Linux NFS development
 help / color / mirror / Atom feed
From: Tom Tucker <tom@opengridcomputing.com>
To: Chuck Lever <chuck.lever@oracle.com>
Cc: Trond Myklebust <trond.myklebust@fys.uio.no>,
	Tom Talpey <Thomas.Talpey@netapp.com>,
	linux-nfs@vger.kernel.org
Subject: Re: [PATCH,RFC 02/02] xprtrdma: Update the RPC memory registration to use FRMR
Date: Wed, 13 Aug 2008 17:35:24 -0500	[thread overview]
Message-ID: <48A361AC.8010705@opengridcomputing.com> (raw)

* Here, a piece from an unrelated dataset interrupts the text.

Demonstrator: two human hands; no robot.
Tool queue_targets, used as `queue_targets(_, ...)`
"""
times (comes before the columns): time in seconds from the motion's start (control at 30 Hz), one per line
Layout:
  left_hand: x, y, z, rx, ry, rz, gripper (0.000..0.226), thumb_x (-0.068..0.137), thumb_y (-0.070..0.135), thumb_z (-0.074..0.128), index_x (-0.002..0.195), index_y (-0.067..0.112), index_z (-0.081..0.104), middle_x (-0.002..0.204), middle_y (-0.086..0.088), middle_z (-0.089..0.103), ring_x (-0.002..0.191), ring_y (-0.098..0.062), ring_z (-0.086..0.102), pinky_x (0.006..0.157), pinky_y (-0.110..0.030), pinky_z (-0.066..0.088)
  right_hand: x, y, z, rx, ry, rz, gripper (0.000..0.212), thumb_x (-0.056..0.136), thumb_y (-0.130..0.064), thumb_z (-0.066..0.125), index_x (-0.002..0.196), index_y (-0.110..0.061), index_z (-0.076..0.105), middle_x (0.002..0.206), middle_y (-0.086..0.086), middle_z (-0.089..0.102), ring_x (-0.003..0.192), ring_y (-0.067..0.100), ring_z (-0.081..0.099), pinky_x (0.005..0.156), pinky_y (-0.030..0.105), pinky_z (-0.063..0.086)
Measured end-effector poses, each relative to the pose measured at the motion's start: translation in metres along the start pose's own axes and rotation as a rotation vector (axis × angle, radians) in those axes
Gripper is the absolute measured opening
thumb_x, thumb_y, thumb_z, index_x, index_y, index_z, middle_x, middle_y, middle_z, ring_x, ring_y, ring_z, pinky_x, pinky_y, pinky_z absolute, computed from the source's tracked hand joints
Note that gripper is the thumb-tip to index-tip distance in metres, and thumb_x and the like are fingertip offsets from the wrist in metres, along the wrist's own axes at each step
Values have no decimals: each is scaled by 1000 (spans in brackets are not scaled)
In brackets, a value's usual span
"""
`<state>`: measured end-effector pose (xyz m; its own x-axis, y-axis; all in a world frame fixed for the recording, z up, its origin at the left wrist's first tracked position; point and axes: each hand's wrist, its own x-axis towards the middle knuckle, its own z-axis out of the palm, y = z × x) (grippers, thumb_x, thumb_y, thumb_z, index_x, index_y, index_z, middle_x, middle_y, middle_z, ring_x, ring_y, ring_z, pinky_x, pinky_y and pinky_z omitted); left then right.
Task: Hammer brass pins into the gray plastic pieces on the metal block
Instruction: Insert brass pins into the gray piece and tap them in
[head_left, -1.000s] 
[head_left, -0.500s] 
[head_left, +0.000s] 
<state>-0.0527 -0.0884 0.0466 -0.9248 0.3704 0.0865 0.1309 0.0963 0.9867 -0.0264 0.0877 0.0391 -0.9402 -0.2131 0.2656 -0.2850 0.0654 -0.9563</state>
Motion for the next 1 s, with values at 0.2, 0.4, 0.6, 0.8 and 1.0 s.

In-Reply-To: <1032B681-8E1C-4074-BF14-7521F34BB7E8@oracle.com>

Chuck Lever wrote:
> On Aug 13, 2008, at 1:40 PM, Trond Myklebust wrote:
>> On Wed, 2008-08-13 at 11:18 -0500, Tom Tucker wrote:
>>> Use FRMR when registering client memory if the memory registration
>>> strategy is FRMR.
>>>
>>> Signed-off-by: Tom Tucker <tom@opengridcomputing.com>
>>>
>>> ---
>>>  net/sunrpc/xprtrdma/verbs.c |  296 
>>> ++++++++++++++++++++++++++++++++++++++-----
>>>  1 files changed, 263 insertions(+), 33 deletions(-)
>>>
>>> diff --git a/net/sunrpc/xprtrdma/verbs.c b/net/sunrpc/xprtrdma/verbs.c
>>> index 8ea283e..ed401f9 100644
>>> --- a/net/sunrpc/xprtrdma/verbs.c
>>> +++ b/net/sunrpc/xprtrdma/verbs.c
>>> @@ -423,6 +423,7 @@ rpcrdma_clean_cq(struct ib_cq *cq)
>>>  int
>>>  rpcrdma_ia_open(struct rpcrdma_xprt *xprt, struct sockaddr *addr, 
>>> int memreg)
>>>  {
>>> +    struct ib_device_attr devattr;
>>>      int rc;
>>>      struct rpcrdma_ia *ia = &xprt->rx_ia;
>>>
>>> @@ -443,6 +444,49 @@ rpcrdma_ia_open(struct rpcrdma_xprt *xprt, 
>>> struct sockaddr *addr, int memreg)
>>>      }
>>>
>>>      /*
>>> +     * Query the device to determine if the requested memory
>>> +     * registration strategy is supported. If it isnt't set the
>>> +     * strategy to a globally supported model.
>>> +     */
>>> +    rc = ib_query_device(ia->ri_id->device, &devattr);
>>> +    if (rc) {
>>> +        dprintk("RPC:       %s: ib_query_device failed %d\n",
>>> +            __func__, rc);
>>> +        goto out2;
>>> +    }
>>> +    switch (memreg) {
>>> +    case RPCRDMA_MEMWINDOWS:
>>> +    case RPCRDMA_MEMWINDOWS_ASYNC:
>>> +        if (!(devattr.device_cap_flags & IB_DEVICE_MEM_WINDOW)) {
>>> +            dprintk("RPC:       %s: MEMWINDOWS specified but not "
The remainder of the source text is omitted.